:: Work item ::
Look below for the line with "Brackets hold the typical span" and the line with "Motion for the"; repeat exactly those two lines and all lines between them, but no pictures.

====================

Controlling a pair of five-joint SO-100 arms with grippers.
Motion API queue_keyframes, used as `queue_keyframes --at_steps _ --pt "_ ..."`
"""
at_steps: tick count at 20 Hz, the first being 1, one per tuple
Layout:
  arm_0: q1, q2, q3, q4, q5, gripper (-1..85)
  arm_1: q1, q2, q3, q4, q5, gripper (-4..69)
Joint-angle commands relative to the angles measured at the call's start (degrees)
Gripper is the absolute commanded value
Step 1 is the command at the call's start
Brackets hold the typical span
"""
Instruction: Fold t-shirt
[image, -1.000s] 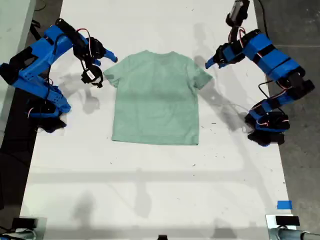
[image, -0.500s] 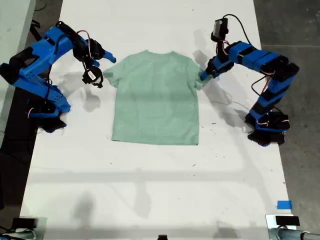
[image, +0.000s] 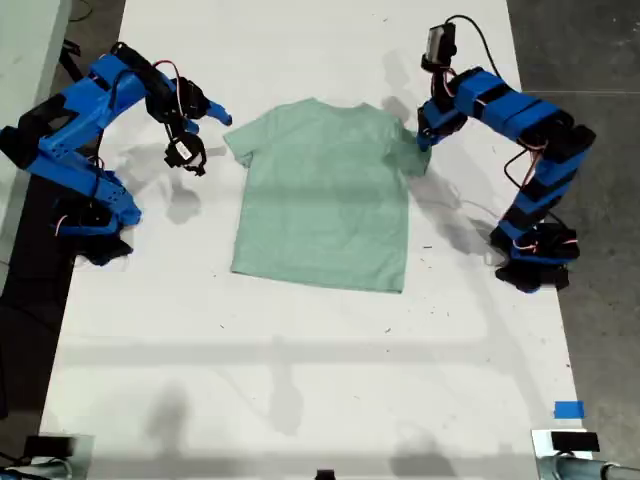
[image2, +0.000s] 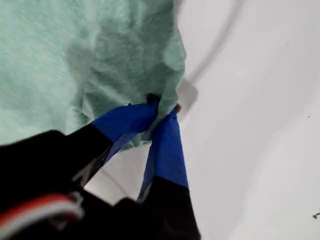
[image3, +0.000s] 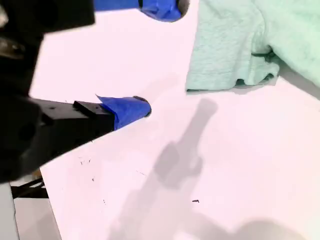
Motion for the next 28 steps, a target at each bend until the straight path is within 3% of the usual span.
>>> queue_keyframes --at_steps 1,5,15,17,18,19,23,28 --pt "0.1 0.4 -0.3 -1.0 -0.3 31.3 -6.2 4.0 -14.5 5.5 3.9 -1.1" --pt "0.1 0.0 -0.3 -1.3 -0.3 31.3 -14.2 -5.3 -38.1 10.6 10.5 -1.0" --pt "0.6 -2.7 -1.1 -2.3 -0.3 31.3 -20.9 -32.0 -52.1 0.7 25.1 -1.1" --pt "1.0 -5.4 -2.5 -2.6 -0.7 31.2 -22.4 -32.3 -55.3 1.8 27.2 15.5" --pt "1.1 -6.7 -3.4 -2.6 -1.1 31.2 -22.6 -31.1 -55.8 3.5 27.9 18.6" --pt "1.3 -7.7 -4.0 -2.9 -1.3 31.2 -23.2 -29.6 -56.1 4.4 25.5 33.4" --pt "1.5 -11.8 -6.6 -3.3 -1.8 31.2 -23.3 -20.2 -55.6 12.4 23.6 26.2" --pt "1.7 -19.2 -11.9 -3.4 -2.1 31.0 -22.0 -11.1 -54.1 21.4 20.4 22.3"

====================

:: Reply to the exercise ::
Brackets hold the typical span
"""
Instruction: Fold t-shirt
[image, -1.000s] 
[image, -0.500s] 
[image, +0.000s] 
[image2, +0.000s] 
[image3, +0.000s] 
Motion for the next 28 steps, a target at each bend until the straight path is within 3% of the usual span.

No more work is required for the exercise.